**The task**
All that should come back is the lines of the data below from the one containing "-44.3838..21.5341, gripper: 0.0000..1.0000" to the one containing "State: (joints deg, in", inclusive, exactly as they stand.

━━━

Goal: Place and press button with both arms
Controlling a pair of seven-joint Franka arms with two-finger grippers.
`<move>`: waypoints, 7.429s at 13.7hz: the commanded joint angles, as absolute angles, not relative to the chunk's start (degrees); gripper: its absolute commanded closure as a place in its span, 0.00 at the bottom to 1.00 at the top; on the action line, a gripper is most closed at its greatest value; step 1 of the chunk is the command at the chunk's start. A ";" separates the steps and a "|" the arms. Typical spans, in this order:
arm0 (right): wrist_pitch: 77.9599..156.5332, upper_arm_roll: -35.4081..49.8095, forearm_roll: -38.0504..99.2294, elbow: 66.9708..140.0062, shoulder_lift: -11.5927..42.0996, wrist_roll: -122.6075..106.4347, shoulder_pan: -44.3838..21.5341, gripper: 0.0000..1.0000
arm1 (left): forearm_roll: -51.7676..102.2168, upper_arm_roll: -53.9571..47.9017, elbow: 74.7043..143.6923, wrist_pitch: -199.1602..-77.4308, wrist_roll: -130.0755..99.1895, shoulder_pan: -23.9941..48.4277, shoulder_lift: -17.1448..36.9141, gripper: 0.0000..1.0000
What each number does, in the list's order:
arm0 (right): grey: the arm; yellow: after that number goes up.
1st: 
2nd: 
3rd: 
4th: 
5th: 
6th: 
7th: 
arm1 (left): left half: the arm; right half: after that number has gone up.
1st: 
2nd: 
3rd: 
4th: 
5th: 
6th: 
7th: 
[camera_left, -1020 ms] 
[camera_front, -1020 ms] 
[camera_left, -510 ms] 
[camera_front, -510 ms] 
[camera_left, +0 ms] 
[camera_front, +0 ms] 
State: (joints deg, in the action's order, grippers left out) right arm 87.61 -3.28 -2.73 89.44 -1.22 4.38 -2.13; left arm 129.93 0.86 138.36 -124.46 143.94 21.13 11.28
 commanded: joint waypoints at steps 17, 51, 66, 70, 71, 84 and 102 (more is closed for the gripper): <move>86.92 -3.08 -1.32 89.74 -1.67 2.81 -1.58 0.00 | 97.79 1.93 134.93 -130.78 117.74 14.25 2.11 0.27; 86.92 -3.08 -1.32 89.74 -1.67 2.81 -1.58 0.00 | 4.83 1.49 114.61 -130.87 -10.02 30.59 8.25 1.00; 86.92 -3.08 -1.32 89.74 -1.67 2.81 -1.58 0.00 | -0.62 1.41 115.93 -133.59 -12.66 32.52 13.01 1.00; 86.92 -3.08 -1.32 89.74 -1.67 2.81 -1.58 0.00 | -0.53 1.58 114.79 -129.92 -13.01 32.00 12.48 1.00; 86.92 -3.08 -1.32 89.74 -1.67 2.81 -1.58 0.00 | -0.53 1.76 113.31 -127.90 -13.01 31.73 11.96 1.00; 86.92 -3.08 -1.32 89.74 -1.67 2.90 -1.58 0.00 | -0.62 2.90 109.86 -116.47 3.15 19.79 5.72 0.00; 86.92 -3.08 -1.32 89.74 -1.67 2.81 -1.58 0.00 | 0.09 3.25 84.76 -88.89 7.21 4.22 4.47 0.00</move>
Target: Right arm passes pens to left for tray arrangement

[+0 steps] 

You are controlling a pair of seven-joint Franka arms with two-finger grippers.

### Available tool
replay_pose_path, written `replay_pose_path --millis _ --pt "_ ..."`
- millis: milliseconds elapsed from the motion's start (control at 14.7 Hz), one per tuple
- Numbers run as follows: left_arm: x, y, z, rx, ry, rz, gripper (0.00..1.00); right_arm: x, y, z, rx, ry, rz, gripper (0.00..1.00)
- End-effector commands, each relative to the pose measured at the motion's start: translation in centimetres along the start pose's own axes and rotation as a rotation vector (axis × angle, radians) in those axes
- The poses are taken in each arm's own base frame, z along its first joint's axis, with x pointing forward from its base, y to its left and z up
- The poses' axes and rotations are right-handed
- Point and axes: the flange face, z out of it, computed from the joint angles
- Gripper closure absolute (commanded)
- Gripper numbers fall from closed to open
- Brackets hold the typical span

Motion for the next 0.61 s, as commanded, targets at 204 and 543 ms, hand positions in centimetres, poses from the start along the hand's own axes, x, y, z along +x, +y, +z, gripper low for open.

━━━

**The completed task**
arm0 (right): wrist_pitch: 77.9599..156.5332, upper_arm_roll: -35.4081..49.8095, forearm_roll: -38.0504..99.2294, elbow: 66.9708..140.0062, shoulder_lift: -11.5927..42.0996, wrist_roll: -122.6075..106.4347, shoulder_pan: -44.3838..21.5341, gripper: 0.0000..1.0000
arm1 (left): forearm_roll: -51.7676..102.2168, upper_arm_roll: -53.9571..47.9017, elbow: 74.7043..143.6923, wrist_pitch: -199.1602..-77.4308, wrist_roll: -130.0755..99.1895, shoulder_pan: -23.9941..48.4277, shoulder_lift: -17.1448..36.9141, gripper: 0.0000..1.0000
What each number does, in the list's order:
arm0 (right): grey: the arm; yellow: after that number goes up.
1st: 
2nd: 
3rd: 
4th: 
5th: 
6th: 
7th: 
arm1 (left): left half: the arm; right half: after that number has gone up.
1st: 
2nd: 
3rd: 
4th: 
5th: 
6th: 
7th: 
[camera_left, -1020 ms] 
[camera_front, -1020 ms] 
[camera_left, -510 ms] 
[camera_front, -510 ms] 
[camera_left, +0 ms] 
[camera_front, +0 ms] 
State: (joints deg, in the action's order, grippers left out) right arm 87.61 -3.28 -2.73 89.44 -1.22 4.38 -2.13; left arm 129.93 0.86 138.36 -124.46 143.94 21.13 11.28

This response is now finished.